Executability (compile@k)

For 34 natural Dart functions, the specialized 4B model reaches 79.4% compile@5 (CI: 63.2–89.7), a suggestive +14.7% over base, but not statistically significant at the 0.05 level.
At $k=1$ , compile rates are uniformly lower, and CIs across models overlap.
Notably, higher compilation rates for specialized models are accompanied by slightly decreased CodeBLEU for compiled-only samples, suggesting they tackle more challenging cases (i.e., increased coverage with more “difficult” code).
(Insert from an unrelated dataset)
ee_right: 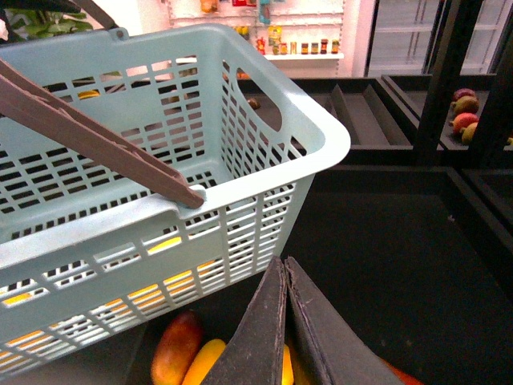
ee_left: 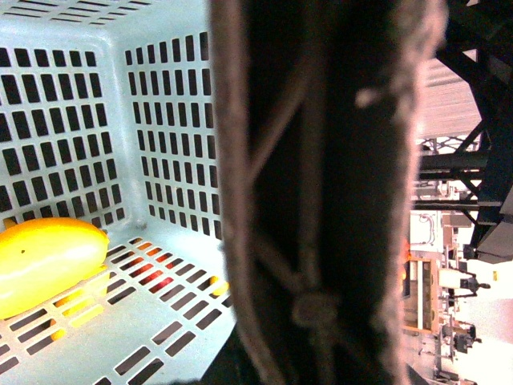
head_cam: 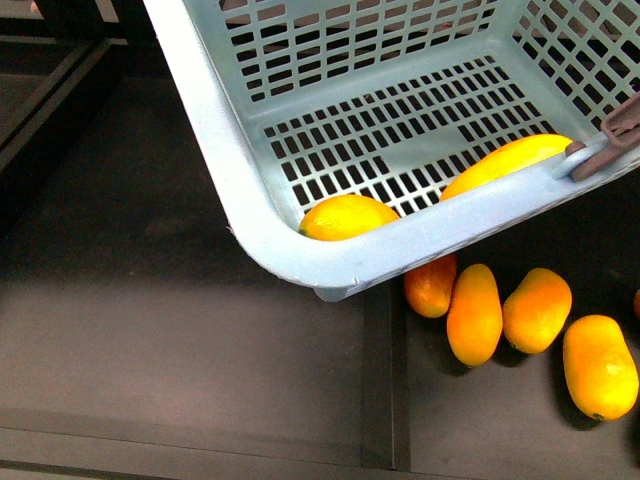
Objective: Pick lemon and mango into basket
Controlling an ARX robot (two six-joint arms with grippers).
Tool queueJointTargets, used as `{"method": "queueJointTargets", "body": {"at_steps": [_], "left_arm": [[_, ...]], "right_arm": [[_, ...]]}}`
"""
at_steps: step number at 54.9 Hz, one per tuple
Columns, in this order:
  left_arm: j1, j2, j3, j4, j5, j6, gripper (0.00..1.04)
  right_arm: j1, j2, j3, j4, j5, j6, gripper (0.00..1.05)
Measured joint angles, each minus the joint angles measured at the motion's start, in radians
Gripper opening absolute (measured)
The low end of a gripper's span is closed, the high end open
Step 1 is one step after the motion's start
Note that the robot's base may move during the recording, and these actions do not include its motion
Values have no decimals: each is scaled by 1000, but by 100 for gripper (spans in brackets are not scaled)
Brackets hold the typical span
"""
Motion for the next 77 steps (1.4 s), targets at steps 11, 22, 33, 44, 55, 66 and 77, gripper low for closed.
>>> {"method": "queueJointTargets", "body": {"at_steps": [11, 22, 33, 44, 55, 66, 77], "left_arm": [[0, 0, 0, 0, -4, 2, 4], [0, 0, 0, 0, -3, 2, 4], [0, 0, 0, 0, -3, 2, 4], [-38, 42, 97, -267, -489, -50, 4], [62, 77, 48, -164, -580, -57, 4], [119, 123, 11, -41, -555, -201, 4], [175, 230, 21, 22, -521, -327, 4]], "right_arm": [[0, -1, 0, 0, 0, 0, 8], [0, -1, 0, 0, 0, 0, 49], [0, -1, 0, 0, 0, 0, 78], [0, -1, 0, 0, -1, 0, 96], [0, -2, 0, 0, 0, 0, 96], [0, -2, 0, 0, 0, 0, 96], [0, -2, 0, 0, 0, 0, 96]]}}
Qualitative/Idiomatic Output

Preliminary assessment finds the specialized models generate more idiomatic Dart, leveraging null-safety, expressive identifiers, and language-specific control flow, unlike baseline model outputs which often lack semantic structure or meaningful names.

Analysis: Cross-language Transfer vs. Synthetic Augmentation

A central empirical result is the capacity-dependent utility of cross-lingual data:

At 4B scale, augmenting with Swift impairs Dart performance due to representational bottlenecks and increased cross-lingual interference.
At 8B, performance benefits emerge, with models exploiting shared idioms without significant interference.
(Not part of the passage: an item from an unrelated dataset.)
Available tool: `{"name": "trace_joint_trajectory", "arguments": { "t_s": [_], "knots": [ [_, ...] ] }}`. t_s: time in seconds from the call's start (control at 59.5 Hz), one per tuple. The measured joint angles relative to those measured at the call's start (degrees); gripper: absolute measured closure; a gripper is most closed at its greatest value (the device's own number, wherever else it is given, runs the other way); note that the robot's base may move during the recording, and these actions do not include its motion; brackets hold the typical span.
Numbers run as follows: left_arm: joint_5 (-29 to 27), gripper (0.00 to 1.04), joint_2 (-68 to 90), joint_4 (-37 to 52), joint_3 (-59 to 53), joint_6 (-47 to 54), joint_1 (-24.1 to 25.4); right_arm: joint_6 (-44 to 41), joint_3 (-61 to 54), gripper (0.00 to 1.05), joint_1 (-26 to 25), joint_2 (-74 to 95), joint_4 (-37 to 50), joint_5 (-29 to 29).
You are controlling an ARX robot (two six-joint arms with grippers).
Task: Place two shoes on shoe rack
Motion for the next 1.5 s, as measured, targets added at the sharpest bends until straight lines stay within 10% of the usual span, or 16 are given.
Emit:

Key contributors to this phenomenon include: (1) capacity saturation in smaller models, (2) negative interference from ambiguous language features, and (3) confounds introduced by mismatched optimization levels in assembly between Dart (AOT) and Swift (-O0).

Limitations

Semantic Faithfulness: Only syntactic correctness (compile@k) is measured; no thorough unit-test–based semantic evaluation is performed (pass@k).
Optimization Confound: Disparity in binary optimization between Dart and Swift is a confounding factor in transfer experiments.
Human Evaluation: Idiomaticity claims are not formally substantiated (single reviewer, lacking inter-rater calibration).
Reproducibility: Some hyperparameter choices not strictly documented.
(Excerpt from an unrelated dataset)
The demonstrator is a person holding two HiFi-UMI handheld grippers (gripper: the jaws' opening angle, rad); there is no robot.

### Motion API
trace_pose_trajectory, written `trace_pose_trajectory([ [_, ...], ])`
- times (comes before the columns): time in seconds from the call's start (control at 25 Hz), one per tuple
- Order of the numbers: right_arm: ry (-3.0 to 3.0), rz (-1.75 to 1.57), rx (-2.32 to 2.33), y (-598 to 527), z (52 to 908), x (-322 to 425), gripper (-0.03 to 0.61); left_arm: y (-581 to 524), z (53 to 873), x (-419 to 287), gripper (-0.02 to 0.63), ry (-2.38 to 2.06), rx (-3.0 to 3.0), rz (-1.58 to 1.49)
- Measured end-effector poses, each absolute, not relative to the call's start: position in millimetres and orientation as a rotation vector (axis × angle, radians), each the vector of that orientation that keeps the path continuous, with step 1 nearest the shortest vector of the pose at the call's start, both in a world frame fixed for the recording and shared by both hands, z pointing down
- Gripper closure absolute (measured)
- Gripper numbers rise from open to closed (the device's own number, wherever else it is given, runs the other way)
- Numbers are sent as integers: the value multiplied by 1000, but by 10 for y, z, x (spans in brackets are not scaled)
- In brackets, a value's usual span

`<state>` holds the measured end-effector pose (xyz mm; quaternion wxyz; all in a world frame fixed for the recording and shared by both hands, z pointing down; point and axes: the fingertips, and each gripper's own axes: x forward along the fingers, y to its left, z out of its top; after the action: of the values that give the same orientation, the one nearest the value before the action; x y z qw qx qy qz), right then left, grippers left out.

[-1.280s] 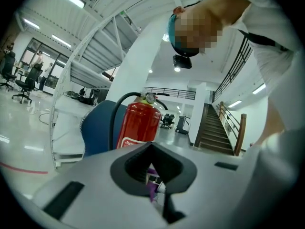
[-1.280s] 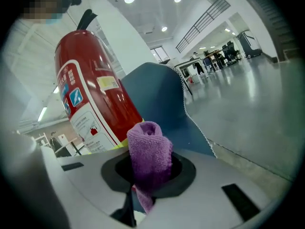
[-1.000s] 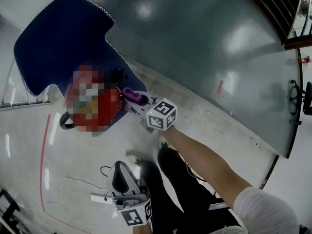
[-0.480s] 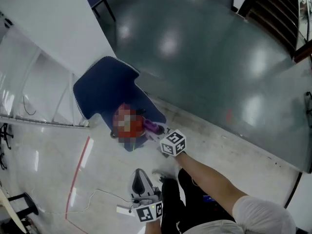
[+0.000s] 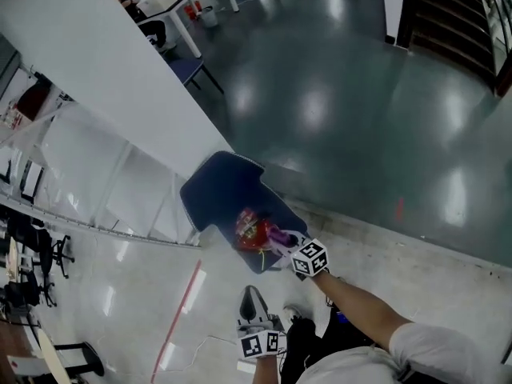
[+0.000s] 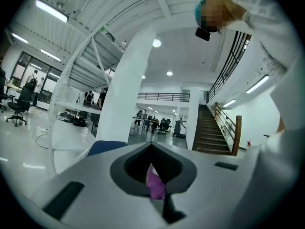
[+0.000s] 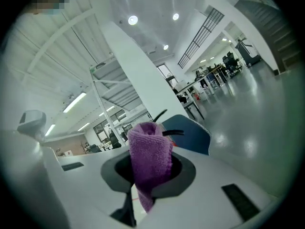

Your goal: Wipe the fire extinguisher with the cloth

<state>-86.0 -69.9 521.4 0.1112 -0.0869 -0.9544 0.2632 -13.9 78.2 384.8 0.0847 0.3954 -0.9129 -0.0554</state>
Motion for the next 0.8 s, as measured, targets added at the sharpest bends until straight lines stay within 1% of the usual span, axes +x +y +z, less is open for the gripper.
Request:
trace_pose_trajectory([
  [0.24, -2944, 620, -77, -708, 4899, -669, 520, 864, 4034, -425, 609, -2606, 1502, -114],
  [0.36, -2977, 591, 100, -707, 4711, -493, 520, 912, 3923, -543, 609, -2509, 1695, -86],
  [0.52, -2965, 611, 326, -611, 4467, -110, 520, 984, 3777, -529, 609, -2370, 1848, -86],
  [0.64, -2926, 621, 427, -385, 4445, 162, 520, 1030, 3699, -446, 609, -2305, 1903, -72],
  [0.8, -2918, 645, 442, -264, 4576, 222, 520, 905, 3777, -450, 609, -2301, 1897, -60],
])
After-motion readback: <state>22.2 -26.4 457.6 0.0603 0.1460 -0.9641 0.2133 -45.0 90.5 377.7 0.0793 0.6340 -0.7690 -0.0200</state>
Implications and Future Directions

Practical Decompilation: Small models enable performant, compute-efficient decompilation for modern high-level languages, crucial for reverse engineering, vulnerability analysis, and software archaeology.
Scalable Training: Data augmentation strategies must account for scale-dependent transfer/interference effects when combining multiple programming languages.
New Evaluation Protocols: Full semantic unit tests (pass@k) and matched binary optimizations are necessary for unequivocal model comparison.
Expansion to Other Architectures: Generalization to ARM and RISC-V and mapping effects of various compilation flags warrant further study.

Conclusion

This work establishes that domain-specialized small LLMs (4B) are competitive with foundation models over two orders of magnitude larger for Dart decompilation from optimized binaries. Critically, effectiveness of cross-lingual augmentation hinges on sufficient model capacity and aligned optimization strategies; otherwise, interference outweighs transfer. These findings have direct implications for building practical, efficient decompilers for contemporary software ecosystems and highlight the necessity for nuanced evaluation and tailoring of codal LLMs for emerging languages and use-cases.